**PROBLEM**
What is the number of lines below that contain the word "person"? Respond with that number alone.

[Records from a data collection]
========================

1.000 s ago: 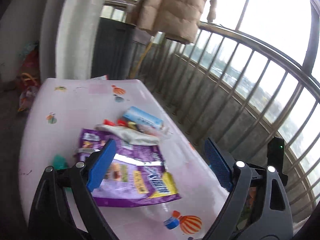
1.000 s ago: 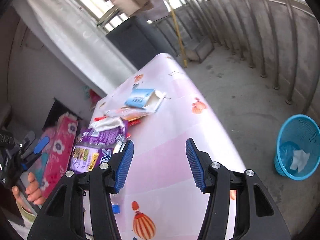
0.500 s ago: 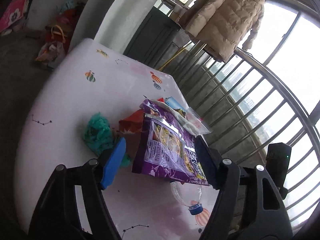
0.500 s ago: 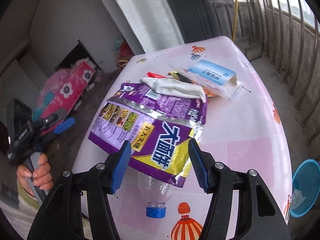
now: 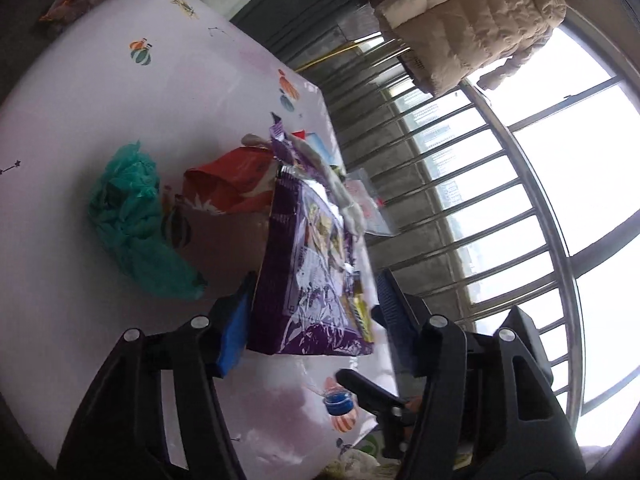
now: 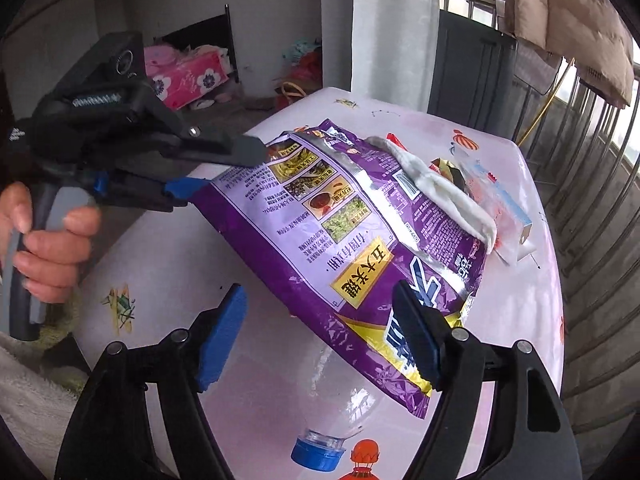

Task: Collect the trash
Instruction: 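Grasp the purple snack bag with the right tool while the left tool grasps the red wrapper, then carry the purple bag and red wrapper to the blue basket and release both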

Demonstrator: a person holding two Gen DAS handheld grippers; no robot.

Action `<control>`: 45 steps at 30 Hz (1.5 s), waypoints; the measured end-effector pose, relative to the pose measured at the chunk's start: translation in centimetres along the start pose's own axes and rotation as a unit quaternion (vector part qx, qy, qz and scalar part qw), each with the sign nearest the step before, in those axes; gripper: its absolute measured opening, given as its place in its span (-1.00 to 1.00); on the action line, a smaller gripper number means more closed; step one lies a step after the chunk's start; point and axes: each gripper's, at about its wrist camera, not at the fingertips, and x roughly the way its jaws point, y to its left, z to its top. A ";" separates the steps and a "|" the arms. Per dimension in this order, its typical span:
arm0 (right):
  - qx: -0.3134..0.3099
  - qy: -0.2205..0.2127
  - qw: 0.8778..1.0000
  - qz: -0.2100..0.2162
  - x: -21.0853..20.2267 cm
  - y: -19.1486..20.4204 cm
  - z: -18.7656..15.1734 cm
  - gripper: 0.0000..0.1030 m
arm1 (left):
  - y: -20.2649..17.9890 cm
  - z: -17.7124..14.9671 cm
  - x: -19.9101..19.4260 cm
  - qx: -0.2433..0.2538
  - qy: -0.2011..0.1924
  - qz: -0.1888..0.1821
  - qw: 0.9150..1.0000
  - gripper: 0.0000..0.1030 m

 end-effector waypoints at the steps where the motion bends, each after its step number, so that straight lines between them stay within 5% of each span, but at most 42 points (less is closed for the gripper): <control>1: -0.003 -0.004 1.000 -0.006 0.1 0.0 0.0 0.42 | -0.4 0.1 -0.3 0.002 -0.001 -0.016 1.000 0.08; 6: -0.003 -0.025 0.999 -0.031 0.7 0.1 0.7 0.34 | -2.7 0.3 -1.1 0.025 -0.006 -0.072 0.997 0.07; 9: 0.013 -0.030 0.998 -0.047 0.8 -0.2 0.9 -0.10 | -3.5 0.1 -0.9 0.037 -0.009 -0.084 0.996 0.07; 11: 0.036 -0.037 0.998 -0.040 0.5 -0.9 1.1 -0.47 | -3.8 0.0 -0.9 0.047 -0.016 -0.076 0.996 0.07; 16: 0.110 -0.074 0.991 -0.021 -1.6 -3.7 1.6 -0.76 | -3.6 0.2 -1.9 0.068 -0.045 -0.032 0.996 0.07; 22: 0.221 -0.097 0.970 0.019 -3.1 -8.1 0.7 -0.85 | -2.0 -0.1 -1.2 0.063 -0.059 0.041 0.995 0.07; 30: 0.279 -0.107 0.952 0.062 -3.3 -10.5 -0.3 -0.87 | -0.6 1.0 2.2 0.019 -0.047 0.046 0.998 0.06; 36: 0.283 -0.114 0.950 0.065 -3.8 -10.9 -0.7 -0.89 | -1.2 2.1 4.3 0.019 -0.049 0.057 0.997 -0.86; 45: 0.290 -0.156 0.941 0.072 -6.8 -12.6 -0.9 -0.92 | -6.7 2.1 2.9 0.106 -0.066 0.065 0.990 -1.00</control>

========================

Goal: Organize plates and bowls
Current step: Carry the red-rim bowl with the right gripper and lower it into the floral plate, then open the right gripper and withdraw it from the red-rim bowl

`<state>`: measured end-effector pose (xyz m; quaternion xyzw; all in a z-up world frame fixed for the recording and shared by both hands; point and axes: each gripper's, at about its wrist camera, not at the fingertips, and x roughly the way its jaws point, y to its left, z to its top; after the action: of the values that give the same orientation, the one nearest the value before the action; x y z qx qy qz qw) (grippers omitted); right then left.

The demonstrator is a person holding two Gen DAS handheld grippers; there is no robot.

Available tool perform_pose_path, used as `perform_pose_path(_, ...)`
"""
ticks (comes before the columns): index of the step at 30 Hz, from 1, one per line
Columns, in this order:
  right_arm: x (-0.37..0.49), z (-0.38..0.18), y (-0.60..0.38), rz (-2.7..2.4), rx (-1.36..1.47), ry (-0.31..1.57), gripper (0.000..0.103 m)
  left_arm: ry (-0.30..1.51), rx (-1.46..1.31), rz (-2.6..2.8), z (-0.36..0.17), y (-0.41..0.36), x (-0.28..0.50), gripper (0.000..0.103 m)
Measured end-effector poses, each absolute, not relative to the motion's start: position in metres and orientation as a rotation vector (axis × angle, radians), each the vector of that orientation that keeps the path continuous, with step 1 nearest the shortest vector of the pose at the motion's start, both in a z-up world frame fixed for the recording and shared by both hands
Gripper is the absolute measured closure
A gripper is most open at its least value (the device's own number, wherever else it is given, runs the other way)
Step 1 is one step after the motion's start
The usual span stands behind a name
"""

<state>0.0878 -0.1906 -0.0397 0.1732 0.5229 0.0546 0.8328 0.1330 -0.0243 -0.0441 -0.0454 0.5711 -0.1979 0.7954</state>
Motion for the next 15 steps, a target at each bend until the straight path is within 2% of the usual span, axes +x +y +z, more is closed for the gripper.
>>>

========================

**TASK RESPONSE**
2